> Excerpted records:

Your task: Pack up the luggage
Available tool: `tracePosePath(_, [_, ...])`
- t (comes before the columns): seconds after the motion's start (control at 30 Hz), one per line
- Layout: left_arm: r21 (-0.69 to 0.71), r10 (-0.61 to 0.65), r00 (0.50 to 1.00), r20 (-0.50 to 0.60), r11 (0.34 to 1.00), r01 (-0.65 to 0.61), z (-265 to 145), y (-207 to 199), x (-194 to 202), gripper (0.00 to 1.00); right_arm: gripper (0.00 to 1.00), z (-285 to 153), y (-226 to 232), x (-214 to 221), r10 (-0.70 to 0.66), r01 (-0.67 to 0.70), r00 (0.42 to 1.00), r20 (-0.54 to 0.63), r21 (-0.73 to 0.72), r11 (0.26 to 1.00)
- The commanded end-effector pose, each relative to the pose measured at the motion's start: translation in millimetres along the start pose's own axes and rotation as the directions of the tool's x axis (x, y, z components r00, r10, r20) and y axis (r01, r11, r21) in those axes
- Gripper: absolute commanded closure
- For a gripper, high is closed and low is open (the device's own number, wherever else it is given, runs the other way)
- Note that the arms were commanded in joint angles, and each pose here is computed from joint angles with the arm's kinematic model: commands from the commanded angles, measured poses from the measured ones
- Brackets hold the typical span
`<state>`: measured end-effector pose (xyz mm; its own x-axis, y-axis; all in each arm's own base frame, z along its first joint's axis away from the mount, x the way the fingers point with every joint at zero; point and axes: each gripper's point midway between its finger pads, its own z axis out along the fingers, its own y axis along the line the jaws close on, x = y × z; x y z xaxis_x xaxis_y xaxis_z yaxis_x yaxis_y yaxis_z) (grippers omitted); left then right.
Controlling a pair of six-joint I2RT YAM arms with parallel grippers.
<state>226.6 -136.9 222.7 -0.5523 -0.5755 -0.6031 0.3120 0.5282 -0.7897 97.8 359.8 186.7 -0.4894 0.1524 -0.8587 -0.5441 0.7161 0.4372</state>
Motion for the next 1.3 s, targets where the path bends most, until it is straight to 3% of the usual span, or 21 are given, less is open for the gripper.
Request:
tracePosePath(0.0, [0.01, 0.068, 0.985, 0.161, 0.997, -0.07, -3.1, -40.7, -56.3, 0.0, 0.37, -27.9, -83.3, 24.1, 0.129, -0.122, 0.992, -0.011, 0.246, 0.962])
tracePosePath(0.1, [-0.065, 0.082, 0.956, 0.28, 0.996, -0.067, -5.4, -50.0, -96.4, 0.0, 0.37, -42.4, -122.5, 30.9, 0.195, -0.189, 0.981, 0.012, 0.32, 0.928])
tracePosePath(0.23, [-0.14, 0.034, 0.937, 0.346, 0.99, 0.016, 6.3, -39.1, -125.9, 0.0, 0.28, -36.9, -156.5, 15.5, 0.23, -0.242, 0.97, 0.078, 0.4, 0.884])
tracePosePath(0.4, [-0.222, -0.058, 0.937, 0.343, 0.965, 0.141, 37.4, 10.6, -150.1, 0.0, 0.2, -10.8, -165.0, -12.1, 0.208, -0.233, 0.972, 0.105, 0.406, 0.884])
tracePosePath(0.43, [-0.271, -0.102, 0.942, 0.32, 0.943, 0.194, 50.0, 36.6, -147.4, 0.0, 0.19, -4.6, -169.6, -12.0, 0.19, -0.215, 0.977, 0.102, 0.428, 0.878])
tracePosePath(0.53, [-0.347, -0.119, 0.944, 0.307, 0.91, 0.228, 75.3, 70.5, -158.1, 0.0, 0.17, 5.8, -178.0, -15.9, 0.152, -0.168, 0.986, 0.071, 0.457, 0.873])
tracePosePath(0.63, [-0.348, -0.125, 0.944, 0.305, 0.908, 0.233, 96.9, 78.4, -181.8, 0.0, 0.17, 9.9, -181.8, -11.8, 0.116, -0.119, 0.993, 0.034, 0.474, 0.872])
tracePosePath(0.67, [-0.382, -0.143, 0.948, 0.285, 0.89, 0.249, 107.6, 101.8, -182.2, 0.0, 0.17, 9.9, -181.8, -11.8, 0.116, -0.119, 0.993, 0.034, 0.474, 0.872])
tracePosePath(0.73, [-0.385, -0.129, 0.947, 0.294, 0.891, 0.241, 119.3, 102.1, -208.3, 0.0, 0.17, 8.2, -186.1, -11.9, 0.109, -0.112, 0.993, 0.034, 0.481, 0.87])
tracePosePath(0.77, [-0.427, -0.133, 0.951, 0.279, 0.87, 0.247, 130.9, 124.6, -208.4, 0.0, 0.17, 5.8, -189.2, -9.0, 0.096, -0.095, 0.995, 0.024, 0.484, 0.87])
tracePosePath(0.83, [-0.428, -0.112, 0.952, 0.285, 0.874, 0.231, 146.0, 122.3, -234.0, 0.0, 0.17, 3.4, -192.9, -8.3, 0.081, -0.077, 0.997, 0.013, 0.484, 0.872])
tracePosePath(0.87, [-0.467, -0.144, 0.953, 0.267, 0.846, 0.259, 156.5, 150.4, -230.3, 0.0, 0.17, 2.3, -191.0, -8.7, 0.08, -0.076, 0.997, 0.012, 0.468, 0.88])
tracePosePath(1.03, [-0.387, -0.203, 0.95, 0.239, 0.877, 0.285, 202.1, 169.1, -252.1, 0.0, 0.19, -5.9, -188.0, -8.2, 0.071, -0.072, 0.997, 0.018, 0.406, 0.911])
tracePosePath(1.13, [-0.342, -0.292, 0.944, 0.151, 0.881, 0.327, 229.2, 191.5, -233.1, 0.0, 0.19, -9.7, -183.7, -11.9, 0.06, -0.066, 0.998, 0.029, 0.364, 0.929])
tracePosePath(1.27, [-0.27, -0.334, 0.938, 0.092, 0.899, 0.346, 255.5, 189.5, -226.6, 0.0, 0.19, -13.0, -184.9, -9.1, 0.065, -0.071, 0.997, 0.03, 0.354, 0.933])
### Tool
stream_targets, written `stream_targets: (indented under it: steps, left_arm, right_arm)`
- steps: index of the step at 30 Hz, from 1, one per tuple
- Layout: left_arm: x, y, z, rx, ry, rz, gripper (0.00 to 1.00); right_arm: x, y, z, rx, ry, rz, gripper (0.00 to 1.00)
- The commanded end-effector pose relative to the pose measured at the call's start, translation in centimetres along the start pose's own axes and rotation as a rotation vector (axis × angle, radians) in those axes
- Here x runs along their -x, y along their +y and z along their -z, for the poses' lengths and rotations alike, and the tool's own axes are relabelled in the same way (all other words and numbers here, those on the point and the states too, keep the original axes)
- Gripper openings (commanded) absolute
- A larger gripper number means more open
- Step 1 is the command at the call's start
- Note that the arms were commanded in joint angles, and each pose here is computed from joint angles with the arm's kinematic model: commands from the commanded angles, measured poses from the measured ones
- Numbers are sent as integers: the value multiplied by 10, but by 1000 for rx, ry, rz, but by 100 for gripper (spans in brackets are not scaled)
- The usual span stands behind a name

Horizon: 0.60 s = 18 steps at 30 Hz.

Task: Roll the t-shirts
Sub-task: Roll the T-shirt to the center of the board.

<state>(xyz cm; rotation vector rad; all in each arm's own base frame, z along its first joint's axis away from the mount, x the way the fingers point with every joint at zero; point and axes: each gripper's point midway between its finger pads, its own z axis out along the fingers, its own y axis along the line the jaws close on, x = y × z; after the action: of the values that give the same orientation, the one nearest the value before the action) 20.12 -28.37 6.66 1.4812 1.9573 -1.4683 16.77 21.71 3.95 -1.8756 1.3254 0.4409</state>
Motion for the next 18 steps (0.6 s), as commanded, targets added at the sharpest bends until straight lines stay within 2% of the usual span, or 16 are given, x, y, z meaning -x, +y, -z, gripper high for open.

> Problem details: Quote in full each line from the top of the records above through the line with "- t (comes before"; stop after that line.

> Task solution:
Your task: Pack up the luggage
Available tool: `tracePosePath(_, [_, ...])`
- t (comes before the columns): seconds after the motion's start (control at 30 Hz), one per line

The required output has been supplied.